> _Task directions_: Set down exactly, from the records below, the line with "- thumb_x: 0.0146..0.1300" through the line with "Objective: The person", and nothing else.

> _The records_:
============

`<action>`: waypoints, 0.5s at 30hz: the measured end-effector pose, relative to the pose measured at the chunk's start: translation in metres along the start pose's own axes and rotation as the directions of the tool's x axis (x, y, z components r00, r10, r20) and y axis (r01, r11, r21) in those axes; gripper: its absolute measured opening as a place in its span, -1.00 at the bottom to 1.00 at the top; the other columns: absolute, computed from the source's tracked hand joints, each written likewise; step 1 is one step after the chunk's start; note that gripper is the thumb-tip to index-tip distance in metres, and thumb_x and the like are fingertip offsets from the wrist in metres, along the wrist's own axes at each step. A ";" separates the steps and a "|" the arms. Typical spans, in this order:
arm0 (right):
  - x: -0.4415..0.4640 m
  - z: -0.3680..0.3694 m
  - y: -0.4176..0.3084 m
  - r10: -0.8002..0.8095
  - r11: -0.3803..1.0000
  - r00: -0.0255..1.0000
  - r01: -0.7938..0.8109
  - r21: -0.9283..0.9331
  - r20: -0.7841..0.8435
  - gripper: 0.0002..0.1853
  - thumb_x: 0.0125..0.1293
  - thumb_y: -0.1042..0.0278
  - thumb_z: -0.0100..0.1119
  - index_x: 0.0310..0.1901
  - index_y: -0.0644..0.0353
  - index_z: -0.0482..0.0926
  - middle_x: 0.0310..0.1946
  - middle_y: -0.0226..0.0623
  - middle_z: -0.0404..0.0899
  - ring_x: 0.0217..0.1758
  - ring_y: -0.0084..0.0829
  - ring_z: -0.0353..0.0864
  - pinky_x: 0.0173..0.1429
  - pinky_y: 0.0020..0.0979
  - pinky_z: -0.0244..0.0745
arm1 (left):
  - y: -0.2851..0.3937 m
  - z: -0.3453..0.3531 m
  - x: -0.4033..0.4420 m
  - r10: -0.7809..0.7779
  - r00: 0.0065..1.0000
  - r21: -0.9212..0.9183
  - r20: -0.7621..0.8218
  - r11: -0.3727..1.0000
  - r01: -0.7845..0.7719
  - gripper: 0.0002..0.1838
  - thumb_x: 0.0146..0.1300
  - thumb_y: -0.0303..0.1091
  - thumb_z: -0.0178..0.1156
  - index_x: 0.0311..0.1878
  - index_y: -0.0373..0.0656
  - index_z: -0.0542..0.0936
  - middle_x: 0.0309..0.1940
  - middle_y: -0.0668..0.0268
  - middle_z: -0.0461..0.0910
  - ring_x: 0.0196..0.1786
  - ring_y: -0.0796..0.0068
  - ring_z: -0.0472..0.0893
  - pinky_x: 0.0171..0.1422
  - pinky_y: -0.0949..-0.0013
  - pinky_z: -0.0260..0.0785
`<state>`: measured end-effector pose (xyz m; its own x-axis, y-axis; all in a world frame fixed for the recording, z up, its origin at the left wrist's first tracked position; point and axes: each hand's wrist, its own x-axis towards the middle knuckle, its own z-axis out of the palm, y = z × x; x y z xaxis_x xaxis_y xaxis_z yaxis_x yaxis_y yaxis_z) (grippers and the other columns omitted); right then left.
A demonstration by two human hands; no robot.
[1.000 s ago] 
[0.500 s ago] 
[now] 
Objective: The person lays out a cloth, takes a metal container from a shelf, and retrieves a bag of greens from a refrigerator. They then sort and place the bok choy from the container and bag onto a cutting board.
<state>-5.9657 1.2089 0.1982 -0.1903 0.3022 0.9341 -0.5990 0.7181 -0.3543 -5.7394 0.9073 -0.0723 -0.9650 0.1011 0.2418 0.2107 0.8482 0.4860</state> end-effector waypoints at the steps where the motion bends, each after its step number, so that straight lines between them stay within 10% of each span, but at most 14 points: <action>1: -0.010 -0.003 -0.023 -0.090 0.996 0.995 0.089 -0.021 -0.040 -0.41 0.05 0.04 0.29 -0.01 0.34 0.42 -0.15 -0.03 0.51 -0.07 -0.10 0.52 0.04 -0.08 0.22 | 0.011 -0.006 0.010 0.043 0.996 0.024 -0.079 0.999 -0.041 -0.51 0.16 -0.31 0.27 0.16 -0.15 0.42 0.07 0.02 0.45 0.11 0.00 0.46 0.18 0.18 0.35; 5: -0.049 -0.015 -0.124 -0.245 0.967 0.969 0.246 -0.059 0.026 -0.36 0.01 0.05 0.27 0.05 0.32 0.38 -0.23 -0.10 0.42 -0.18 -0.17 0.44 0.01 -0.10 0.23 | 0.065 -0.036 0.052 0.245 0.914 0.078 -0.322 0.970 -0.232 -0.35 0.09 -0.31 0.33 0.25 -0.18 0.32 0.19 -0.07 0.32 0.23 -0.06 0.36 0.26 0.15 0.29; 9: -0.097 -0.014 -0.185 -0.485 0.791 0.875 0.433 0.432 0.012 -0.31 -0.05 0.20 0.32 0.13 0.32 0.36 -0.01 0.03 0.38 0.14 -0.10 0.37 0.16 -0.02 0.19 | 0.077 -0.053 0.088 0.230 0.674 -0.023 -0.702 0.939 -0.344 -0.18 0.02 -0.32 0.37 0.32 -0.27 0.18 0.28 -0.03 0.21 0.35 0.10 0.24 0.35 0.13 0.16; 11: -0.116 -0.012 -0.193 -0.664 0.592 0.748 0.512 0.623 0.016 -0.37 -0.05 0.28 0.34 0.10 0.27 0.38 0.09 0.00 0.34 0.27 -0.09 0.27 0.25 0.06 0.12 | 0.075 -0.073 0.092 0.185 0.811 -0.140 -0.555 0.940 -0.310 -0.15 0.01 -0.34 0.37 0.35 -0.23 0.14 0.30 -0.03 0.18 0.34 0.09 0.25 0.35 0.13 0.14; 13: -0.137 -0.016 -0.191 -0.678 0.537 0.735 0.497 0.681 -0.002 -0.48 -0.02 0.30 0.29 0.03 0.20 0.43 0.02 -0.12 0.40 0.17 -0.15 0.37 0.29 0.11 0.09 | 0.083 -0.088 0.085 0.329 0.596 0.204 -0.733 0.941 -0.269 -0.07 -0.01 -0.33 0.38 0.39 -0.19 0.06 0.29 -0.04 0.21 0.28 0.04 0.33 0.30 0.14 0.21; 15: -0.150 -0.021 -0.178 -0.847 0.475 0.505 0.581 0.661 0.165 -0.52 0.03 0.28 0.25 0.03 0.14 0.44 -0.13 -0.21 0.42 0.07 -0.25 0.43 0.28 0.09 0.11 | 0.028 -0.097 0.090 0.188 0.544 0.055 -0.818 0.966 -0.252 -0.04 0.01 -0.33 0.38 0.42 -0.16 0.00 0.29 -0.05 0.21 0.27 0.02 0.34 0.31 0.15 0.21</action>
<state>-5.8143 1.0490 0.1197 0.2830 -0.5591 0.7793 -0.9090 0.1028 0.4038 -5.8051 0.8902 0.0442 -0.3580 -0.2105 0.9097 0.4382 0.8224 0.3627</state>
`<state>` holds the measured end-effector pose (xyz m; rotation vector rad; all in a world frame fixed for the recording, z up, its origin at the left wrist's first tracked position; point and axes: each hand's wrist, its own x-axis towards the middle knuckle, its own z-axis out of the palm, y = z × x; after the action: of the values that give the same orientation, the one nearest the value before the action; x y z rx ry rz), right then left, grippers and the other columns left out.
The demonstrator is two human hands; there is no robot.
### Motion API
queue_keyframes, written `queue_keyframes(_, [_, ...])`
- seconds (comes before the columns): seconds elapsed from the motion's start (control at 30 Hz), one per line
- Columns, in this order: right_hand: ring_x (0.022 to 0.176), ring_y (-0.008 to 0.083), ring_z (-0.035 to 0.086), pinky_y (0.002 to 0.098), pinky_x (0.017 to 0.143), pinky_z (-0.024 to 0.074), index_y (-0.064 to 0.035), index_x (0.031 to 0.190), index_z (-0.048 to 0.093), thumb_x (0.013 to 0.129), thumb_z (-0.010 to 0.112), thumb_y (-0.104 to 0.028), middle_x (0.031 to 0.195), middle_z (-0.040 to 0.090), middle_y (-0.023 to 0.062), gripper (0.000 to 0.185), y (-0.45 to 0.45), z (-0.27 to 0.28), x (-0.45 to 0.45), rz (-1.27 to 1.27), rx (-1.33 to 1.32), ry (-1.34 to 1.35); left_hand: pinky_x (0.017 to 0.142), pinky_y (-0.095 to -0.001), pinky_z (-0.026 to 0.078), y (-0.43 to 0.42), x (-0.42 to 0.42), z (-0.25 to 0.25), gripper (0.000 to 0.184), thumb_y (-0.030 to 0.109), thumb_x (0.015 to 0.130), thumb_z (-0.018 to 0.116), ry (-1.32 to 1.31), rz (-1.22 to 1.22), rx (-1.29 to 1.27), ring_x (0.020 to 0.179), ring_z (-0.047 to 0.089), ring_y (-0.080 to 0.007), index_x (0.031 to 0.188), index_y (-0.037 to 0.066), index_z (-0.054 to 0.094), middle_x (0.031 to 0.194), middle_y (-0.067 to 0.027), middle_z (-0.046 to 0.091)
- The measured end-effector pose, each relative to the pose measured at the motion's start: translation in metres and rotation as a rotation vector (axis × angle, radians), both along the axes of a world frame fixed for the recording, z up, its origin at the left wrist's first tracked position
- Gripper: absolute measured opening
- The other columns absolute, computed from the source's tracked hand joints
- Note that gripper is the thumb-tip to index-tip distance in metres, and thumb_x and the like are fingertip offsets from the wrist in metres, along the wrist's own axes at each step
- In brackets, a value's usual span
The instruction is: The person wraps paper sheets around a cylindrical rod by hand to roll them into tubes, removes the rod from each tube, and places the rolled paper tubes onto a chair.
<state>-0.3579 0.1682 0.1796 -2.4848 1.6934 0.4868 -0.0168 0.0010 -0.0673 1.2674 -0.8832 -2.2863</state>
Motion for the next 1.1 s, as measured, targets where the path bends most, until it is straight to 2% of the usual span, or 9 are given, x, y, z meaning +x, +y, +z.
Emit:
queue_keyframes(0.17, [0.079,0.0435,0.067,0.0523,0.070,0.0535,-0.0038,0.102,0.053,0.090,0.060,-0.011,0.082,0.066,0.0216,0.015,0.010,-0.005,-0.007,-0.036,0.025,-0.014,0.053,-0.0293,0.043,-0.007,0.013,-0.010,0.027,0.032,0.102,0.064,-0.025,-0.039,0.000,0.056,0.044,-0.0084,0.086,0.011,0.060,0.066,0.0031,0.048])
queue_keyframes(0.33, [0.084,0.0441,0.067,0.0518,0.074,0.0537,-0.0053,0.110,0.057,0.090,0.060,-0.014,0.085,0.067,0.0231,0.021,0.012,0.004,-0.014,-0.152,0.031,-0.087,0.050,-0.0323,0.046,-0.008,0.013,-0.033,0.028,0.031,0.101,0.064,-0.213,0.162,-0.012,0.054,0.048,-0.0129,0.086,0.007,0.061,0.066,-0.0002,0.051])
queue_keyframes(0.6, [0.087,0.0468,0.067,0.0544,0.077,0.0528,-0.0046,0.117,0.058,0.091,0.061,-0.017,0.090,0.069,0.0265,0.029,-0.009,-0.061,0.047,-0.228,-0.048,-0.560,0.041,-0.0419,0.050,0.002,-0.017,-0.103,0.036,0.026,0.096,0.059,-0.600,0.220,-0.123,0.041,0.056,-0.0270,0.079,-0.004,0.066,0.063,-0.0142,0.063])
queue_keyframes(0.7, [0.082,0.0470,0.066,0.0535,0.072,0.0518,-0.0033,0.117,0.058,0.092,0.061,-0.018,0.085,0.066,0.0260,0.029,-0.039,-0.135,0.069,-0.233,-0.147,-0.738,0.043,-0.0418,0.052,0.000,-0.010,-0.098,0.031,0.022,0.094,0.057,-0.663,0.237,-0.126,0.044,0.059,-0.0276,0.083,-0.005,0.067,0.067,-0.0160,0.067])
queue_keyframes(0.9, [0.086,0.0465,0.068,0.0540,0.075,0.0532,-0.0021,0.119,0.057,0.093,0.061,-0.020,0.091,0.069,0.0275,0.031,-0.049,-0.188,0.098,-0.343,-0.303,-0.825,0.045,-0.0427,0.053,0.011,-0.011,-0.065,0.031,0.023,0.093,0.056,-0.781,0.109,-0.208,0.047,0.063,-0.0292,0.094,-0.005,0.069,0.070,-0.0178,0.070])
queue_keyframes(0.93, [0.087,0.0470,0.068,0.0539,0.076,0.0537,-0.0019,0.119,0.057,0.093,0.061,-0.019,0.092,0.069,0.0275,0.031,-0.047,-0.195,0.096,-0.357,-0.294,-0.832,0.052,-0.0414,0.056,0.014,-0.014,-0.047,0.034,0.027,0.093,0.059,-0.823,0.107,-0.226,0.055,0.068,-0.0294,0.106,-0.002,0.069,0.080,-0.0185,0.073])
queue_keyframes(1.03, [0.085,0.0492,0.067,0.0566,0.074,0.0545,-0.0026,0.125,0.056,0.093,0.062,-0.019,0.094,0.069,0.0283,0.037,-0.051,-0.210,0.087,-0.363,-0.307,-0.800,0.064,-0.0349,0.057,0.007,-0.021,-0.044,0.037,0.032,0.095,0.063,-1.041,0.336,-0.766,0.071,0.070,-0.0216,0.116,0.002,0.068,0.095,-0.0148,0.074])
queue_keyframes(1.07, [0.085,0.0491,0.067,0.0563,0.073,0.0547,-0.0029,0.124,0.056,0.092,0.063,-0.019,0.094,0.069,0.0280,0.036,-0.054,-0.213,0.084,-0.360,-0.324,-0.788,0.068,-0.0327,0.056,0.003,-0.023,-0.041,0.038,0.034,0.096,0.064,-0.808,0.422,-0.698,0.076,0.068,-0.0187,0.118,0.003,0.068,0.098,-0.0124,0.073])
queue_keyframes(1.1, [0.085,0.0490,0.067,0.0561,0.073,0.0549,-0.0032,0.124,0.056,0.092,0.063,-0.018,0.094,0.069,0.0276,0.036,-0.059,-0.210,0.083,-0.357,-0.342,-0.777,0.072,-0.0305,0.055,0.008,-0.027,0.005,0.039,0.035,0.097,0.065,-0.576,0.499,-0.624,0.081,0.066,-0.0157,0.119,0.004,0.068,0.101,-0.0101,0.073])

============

> _Task output_:
  - thumb_x: 0.0146..0.1300
  - thumb_y: -0.0303..0.1091
  - thumb_z: -0.0178..0.1156
  - index_x: 0.0311..0.1878
  - index_y: -0.0373..0.0656
  - index_z: -0.0542..0.0936
  - middle_x: 0.0309..0.1940
  - middle_y: -0.0668..0.0268
  - middle_z: -0.0461..0.0910
  - ring_x: 0.0196..0.1786
  - ring_y: -0.0796..0.0068
  - ring_z: -0.0472..0.0893
  - pinky_x: 0.0171..0.1422
  - pinky_y: -0.0949..-0.0013
  - pinky_z: -0.0260..0.0785
`<state>`: measured end-effector pose (xyz m; its own x-axis, y-axis; all in a world frame fixed for the recording, z up, its origin at the left wrist's first tracked position; point and axes: each hand's wrist, its own x-axis towards the middle knuckle, its own z-axis out of the palm, y = z × x; x y z xaxis_x xaxis_y xaxis_z yaxis_x yaxis_y yaxis_z) (grippers and the other columns omitted); right then left.
A demonstration by two human hands; no robot.
[1.000 s ago] 
[0.500 s ago] 
[now] 
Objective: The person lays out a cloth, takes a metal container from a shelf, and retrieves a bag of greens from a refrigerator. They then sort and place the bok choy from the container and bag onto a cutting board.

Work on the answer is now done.